Le journal met également en avant le cas d'un coiffeur qui garde un bouledogue continental dans ses locaux au centre d'Aarau : le chien accueille les visiteurs et reçoit quelques caresses, mais se couche ensuite tranquillement. L'animal est un élément central de l'entreprise, il est toujours présent, dit l'employé. "Comme un coiffeur", ajoute le jeune homme de 33 ans. Le bouledogue l'accompagne depuis qu'il est chiot. "Je ne veux pas le laisser seul dans l'appartement : le bouledogue est une race de chien qui veut être avec les humains", explique son propriétaire. Et déjà pendant son apprentissage, l'homme avait réussi à amener son premier bouledogue continental dans le salon : à l'époque, il se couchait au fond du bureau, sous le bureau du patron. Selon lui, il faut cependant bien réfléchir à la race de chien que l'on choisit, car tous les animaux - l'interviewé pense à un chien de berger - ne sont pas heureux dans un magasin.
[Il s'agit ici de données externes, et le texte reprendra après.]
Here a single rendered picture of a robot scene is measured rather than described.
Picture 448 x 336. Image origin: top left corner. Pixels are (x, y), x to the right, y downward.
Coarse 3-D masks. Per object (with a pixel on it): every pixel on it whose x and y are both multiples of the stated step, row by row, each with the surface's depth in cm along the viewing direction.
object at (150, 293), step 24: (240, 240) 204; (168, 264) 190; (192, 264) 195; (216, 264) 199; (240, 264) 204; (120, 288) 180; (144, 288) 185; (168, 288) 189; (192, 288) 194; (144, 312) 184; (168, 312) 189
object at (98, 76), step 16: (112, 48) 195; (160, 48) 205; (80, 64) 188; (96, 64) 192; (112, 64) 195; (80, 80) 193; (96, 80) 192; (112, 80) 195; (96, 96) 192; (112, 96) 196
Le troisième exemple illustrant la situation est celui d'une femme de 50 ans travaillant à la réception de Rontech, une entreprise de machines d'emballage à Felsberg (GR), qui garde son chien sous son bureau. L'employée était déjà autorisée à amener son premier quadrupède au bureau. 'De cette façon, je suis beaucoup plus flexible', dit-elle. Devant la porte du bureau coule le Rhin, alors une promenade à l'heure du déjeuner leur fait du bien à tous les deux ; le duo est souvent accompagné d'un collègue. La plupart des employés apprécient la situation. 'Je n'ai jamais eu de mauvaise expérience', dit la supérieure de la quinquagénaire, qui à son tour a des chiens sous son bureau. Leur présence est immédiatement mentionnée lors des entretiens d'embauche : une personne allergique ne serait pas prise en compte.
Le sujet a créé le débat au sein même de la rédaction du Blick, qui a donc donné la parole à deux journalistes, une femme (en faveur des chiens) et un homme (contre). Pour la première, les animaux ne sont bons que pour l'environnement et tant qu'une personne n'a pas de craintes particulières, il n'y a pas de problème. 'Bürohünd sind Fründ', les chiens de bureau sont des amis, résume le dialecte suisse allemand.
Pour ce dernier, en revanche, "les chiens au bureau, c'est comme les pets bruyants en public : on ne les fait pas, ils ne sont justifiables que dans des cas individuels". Selon lui, la question est simple, il y a des choses que l'on ne fait pas dans les lieux publics parce qu'elles pourraient déranger les autres. La coexistence ne fonctionne que si nous gardons les choses privées, par respect pour les autres, et si nous sommes conscients qu'un bureau n'est pas une extension de notre salon, mais un endroit où différentes personnes travaillent ensemble", conclut-il.